The sperm business, one daunting subset of the baby industry, certainly has a history that inspires mistrust. A half-century ago, in the early years of artificial insemination, patients were denied any choice at all: They were impregnated with semen from whatever med student their doctor grabbed that day. In the '80s, several women were infected with HIV by semen from anonymous donors. The Repository for Germinal Choice, the "Nobel Prize Sperm Bank," also damaged sperm-banking's reputation in the '80s, suggesting the field was filled with loopy eugenicists. (A Slate series recently investigated what happened to the Nobel Prize bank's offspring. Click here for the introduction.) And it was only a decade ago that Virginia doctor Cecil Jacobson went to prison after fathering as many as 75 kids using his own sperm, while telling his patients he was supplying sperm from anonymous donors. Even today, no federal regulations and only a handful of state rules govern sperm banks: In many states, says University of Southern California professor Alexander Capron, "You could open Sam's Sperm Bank and Delicatessen."

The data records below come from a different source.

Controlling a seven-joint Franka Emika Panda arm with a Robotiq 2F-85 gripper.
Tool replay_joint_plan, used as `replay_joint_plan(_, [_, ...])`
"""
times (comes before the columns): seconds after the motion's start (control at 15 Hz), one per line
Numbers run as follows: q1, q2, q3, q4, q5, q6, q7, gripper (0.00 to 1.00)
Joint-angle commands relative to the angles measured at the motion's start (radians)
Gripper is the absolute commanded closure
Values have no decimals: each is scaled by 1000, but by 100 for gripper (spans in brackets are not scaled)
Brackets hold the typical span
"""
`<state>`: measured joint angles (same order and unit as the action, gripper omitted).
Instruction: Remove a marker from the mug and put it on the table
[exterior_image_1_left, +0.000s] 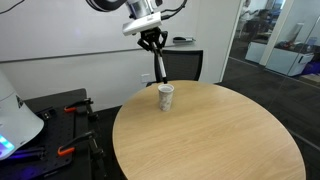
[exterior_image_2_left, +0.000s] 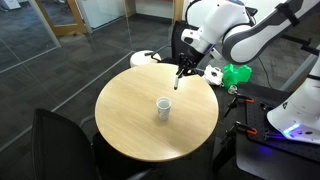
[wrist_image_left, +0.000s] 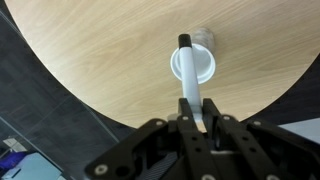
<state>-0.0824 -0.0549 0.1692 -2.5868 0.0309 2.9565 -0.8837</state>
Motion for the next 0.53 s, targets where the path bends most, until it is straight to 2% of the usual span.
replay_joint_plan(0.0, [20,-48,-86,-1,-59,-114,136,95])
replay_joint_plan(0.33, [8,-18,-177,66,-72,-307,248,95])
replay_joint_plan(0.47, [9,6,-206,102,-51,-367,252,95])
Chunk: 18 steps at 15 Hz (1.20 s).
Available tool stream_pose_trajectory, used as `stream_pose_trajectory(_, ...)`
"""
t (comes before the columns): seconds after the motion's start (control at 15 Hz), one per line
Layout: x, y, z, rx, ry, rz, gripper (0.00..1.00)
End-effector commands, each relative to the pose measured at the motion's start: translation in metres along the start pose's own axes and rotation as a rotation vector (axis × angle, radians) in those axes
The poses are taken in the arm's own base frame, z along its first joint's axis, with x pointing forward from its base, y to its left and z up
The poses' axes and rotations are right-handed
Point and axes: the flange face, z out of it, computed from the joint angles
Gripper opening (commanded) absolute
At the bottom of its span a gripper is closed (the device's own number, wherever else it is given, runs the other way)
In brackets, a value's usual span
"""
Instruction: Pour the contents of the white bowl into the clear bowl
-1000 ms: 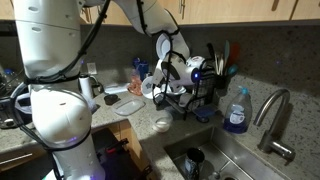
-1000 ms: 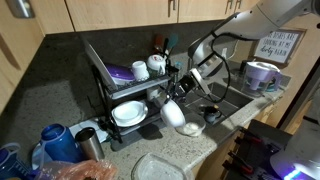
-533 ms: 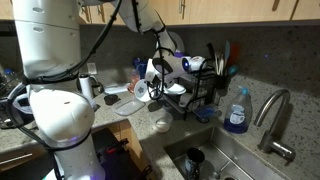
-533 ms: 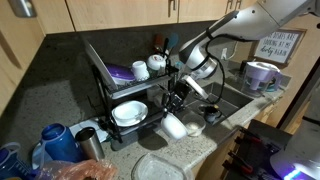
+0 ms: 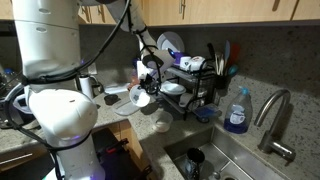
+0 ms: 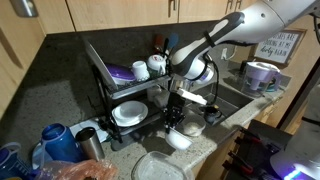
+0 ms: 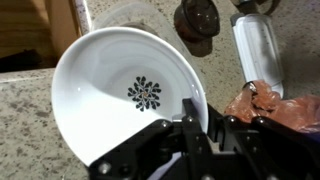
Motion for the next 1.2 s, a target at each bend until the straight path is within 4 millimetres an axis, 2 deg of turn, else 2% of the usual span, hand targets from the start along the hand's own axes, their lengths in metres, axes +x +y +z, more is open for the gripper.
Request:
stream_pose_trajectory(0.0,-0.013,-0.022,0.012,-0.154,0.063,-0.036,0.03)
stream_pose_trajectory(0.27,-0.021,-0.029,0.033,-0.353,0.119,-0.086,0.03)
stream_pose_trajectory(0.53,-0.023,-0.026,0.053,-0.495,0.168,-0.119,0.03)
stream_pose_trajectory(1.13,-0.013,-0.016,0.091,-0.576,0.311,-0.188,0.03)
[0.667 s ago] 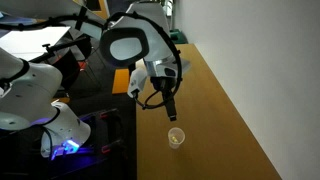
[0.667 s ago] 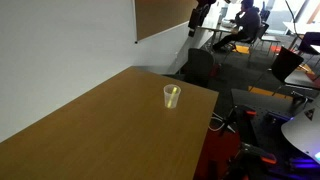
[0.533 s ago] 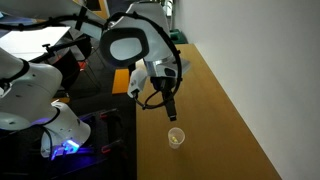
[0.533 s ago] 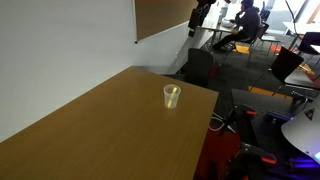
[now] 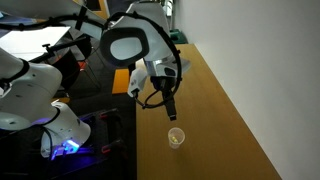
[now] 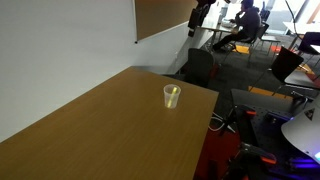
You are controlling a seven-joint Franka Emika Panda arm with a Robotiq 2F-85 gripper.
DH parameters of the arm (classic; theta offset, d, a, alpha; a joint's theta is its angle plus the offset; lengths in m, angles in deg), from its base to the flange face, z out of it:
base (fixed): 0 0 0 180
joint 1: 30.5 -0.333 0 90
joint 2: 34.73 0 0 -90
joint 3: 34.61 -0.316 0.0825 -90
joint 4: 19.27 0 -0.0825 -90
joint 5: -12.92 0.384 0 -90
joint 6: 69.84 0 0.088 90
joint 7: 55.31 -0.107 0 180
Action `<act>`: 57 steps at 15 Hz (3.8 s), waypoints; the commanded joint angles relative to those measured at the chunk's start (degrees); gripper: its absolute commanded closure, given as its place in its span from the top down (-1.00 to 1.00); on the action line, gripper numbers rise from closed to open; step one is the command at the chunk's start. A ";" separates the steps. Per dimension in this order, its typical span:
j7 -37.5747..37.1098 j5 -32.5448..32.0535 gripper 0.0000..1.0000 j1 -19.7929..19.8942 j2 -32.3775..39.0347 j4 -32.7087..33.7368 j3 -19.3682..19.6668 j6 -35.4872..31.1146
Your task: Pick the marker from the cup and put it on the table
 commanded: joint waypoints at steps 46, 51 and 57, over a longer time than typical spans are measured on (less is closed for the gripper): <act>-121.20 -0.08 1.00 -12.53 33.34 20.10 3.94 2.59; -119.00 0.54 1.00 -13.07 35.32 20.86 5.64 3.18; -122.39 1.19 1.00 -14.33 37.42 22.25 6.47 4.11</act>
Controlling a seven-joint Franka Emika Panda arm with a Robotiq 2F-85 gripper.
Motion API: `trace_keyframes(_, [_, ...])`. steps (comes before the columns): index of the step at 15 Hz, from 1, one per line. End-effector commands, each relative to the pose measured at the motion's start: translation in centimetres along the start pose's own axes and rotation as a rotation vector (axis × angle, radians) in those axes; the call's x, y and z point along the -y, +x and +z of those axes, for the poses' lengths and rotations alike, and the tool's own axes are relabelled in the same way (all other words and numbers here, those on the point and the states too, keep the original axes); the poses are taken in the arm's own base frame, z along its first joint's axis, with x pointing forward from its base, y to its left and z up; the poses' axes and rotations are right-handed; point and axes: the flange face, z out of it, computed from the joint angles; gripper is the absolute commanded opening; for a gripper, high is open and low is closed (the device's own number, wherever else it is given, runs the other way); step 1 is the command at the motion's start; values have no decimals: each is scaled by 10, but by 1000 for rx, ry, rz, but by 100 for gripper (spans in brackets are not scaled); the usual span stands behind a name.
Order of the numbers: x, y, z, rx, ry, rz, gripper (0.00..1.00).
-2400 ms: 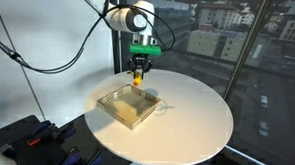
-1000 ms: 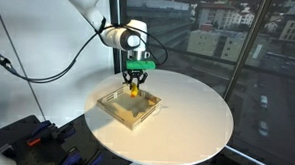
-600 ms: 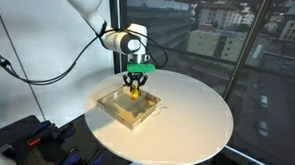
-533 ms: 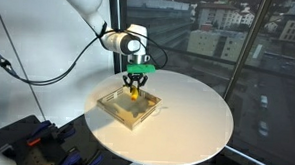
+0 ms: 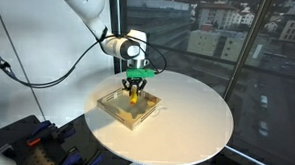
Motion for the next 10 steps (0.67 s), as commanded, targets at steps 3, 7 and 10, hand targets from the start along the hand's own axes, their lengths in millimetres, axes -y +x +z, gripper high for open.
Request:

Still, the sperm industry is prospering. In 1987, the last (and only) time the government tried to figure out the size of this cowboy industry, the feds guessed that 30,000 kids per year were born from anonymous sperm donations. The "lesbian baby boom" and the rise in single women having children have likely increased that number.

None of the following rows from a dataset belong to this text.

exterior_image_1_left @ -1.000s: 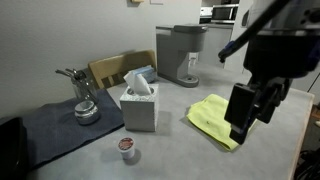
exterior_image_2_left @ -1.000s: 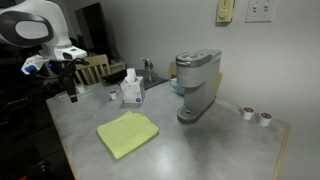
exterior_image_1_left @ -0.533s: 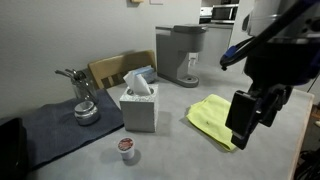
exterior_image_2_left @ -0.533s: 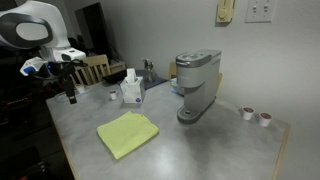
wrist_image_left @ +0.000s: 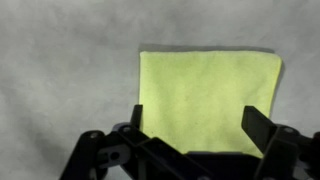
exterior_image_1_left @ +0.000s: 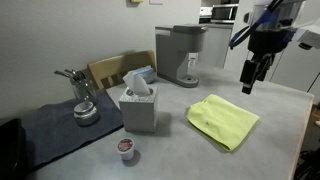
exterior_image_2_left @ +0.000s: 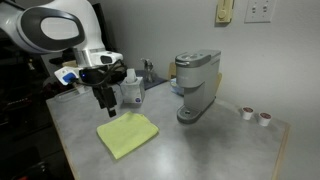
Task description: Unfold the yellow towel once
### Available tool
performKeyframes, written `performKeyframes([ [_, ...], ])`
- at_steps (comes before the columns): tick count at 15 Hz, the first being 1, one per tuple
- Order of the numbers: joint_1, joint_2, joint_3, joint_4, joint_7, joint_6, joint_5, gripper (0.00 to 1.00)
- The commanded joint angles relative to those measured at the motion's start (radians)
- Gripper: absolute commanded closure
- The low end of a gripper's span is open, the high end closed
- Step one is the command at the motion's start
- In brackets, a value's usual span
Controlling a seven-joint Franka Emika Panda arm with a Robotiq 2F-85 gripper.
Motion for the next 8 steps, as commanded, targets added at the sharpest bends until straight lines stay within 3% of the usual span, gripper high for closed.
performKeyframes([
  [1,-0.003,0.007,-0.005,0.006,-0.013,-0.002,0.001,0.00],
  [8,0.006,0.015,0.006,0.011,-0.014,-0.001,0.000,0.00],
])
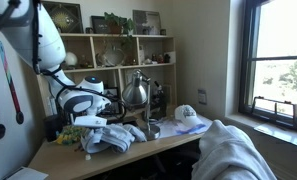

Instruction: Remove the grey piece of clothing from the table

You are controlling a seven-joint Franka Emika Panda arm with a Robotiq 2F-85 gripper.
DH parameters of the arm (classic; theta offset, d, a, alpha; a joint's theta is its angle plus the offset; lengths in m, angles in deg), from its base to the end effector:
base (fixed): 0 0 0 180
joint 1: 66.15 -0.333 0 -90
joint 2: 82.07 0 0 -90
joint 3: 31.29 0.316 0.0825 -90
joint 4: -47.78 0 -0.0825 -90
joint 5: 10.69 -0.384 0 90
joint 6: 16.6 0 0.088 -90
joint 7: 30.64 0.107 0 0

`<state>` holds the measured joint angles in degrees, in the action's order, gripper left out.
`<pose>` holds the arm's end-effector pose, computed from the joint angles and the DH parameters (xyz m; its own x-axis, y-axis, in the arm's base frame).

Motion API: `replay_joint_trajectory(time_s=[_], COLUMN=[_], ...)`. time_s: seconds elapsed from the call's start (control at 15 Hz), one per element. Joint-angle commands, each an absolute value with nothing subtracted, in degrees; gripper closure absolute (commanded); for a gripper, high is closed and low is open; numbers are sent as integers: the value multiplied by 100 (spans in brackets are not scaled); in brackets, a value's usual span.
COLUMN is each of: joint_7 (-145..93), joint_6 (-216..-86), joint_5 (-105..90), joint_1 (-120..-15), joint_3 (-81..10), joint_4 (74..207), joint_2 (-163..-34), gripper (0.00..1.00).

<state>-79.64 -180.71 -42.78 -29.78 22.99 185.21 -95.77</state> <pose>0.5048 0.1347 0.2814 0.7679 0.4722 0.4328 0.5926 -0.7802 -0.2002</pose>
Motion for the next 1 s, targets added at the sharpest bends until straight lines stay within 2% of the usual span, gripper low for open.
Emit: replay_joint_trajectory(time_s=[0.0, 0.2, 0.53, 0.6, 0.93], joint_7=[-8468, -8482, -8347, -8059, -6594], joint_6=[-17457, -17024, -16243, -16334, -16345], joint_5=[-5427, -5928, -6137, -5824, -4624], joint_1=[-2128, -1943, -2431, -3194, -4658], joint_3=[3168, 3255, 2379, 1559, -773], joint_4=[18901, 19076, 19598, 19793, 20878], joint_2=[-8327, -7426, -5997, -5963, -4859], gripper=[93, 93, 93, 93, 93])
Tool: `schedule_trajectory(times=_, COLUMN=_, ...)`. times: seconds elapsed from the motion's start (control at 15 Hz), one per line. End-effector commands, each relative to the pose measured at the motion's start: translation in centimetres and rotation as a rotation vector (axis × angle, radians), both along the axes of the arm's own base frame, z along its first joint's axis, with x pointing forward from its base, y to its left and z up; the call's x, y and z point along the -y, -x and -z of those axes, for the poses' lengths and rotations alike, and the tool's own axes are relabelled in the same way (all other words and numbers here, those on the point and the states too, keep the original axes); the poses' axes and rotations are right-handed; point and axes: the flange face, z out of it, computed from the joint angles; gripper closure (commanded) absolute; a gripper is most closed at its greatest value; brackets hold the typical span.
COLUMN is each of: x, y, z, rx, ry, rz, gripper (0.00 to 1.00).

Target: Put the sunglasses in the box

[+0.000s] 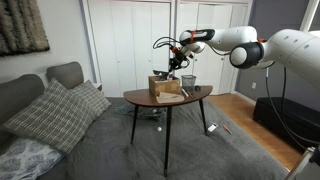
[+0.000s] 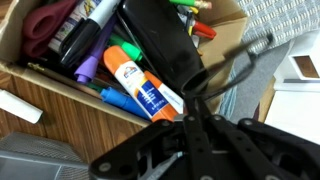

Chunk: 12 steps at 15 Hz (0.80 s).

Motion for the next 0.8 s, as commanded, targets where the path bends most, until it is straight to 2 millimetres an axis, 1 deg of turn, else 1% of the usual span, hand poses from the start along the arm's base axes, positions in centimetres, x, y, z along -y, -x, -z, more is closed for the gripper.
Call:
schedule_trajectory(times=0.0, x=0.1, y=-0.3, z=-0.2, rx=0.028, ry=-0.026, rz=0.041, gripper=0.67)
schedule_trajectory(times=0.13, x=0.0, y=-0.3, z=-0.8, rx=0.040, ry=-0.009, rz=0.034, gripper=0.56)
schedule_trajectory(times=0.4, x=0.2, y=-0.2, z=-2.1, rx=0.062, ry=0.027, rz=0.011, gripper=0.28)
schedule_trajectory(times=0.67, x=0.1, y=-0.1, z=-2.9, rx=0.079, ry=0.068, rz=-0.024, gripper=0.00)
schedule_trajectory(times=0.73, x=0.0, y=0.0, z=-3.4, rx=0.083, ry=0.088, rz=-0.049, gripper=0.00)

And yet, despite its anarchy and messy history, sperm banking has become the most organized, cheapest, and consumer-friendly niche of the fertility industry—once you know how to shop.

The first question you should ask yourself is: Do I need donated semen?

If male infertility is the problem, the answer may well be no. Doctors can now extract a minuscule number of sperm from the testicles and, using a new technique called ICSI, fertilize an egg by injecting a single sperm into it. Since very few men produce no sperm at all, this has made it possible for virtually everyone to father children. (Because ICSI is expensive and intrusive, and because the father can still pass genetic disease to his children, some straight couples still opt for donor semen.)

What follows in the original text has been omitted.